> Exercise objective
Scan the listing for "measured" and copy out each line that has it.

── Source material

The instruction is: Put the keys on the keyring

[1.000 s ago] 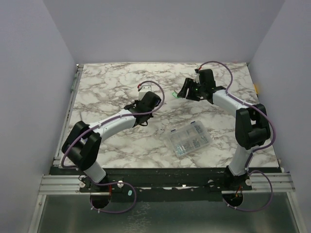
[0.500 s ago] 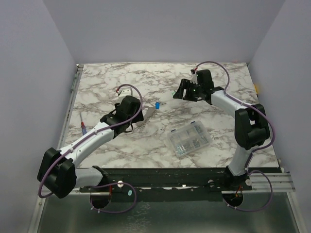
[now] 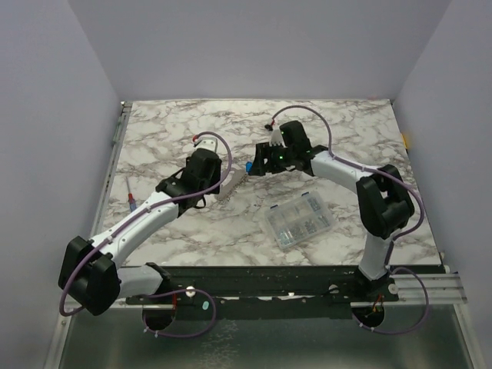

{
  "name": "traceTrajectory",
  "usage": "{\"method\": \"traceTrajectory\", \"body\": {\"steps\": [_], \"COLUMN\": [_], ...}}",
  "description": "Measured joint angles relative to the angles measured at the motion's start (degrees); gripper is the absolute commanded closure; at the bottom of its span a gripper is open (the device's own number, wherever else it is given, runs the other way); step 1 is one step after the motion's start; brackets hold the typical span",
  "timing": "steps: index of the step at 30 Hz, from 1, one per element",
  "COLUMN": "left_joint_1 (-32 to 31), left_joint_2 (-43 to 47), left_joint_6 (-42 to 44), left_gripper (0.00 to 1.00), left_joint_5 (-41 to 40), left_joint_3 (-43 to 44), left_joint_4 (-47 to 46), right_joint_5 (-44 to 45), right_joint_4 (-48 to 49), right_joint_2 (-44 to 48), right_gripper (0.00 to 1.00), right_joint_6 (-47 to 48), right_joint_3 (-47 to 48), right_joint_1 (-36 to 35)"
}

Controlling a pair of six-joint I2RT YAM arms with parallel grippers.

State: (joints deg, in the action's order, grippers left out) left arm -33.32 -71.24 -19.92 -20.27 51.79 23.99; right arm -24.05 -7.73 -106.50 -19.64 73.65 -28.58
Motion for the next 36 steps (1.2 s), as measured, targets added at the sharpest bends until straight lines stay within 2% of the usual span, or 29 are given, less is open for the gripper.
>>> {"method": "traceTrajectory", "body": {"steps": [6, 16, 19, 31, 36], "left_joint_1": [0.0, 0.1, 0.1, 0.1, 0.1], "left_joint_2": [2.8, 6.1, 7.0, 7.2, 7.2], "left_joint_6": [6.1, 8.0, 8.2, 8.4, 8.4], "left_gripper": [0.47, 0.47, 0.47, 0.47, 0.47], "left_joint_5": [-2.6, -4.1, -4.3, -4.4, -4.4], "left_joint_3": [-1.8, -4.7, -4.7, -5.0, -5.0], "left_joint_4": [0.1, -0.5, -1.0, -1.6, -1.6], "right_joint_5": [-4.0, -6.4, -6.8, -8.2, -8.8], "right_joint_4": [0.5, 0.9, 1.8, 5.6, 6.2], "right_joint_2": [-5.0, -11.4, -12.3, -15.0, -15.6], "right_gripper": [0.43, 0.5, 0.55, 0.56, 0.6], "right_joint_6": [3.4, 5.1, 4.7, 2.5, 1.9], "right_joint_3": [1.0, 4.0, 4.3, 5.0, 5.3], "right_joint_1": [-2.4, -2.5, -2.5, -2.6, -2.6]}}
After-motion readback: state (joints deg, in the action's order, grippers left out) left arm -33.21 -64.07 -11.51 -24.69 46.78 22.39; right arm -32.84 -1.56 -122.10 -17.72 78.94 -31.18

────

> Problem solution
  "description": "Measured joint angles relative to the angles measured at the motion's start (degrees); gripper is the absolute commanded closure; at the bottom of its span a gripper is open (the device's own number, wherever else it is given, runs the other way); step 1 is one step after the motion's start; brackets hold the typical span",
Motion for the next 36 steps (1.2 s), as measured, targets added at the sharpest bends until straight lines stay within 2% of the usual span, or 29 are given, less is open for the gripper.

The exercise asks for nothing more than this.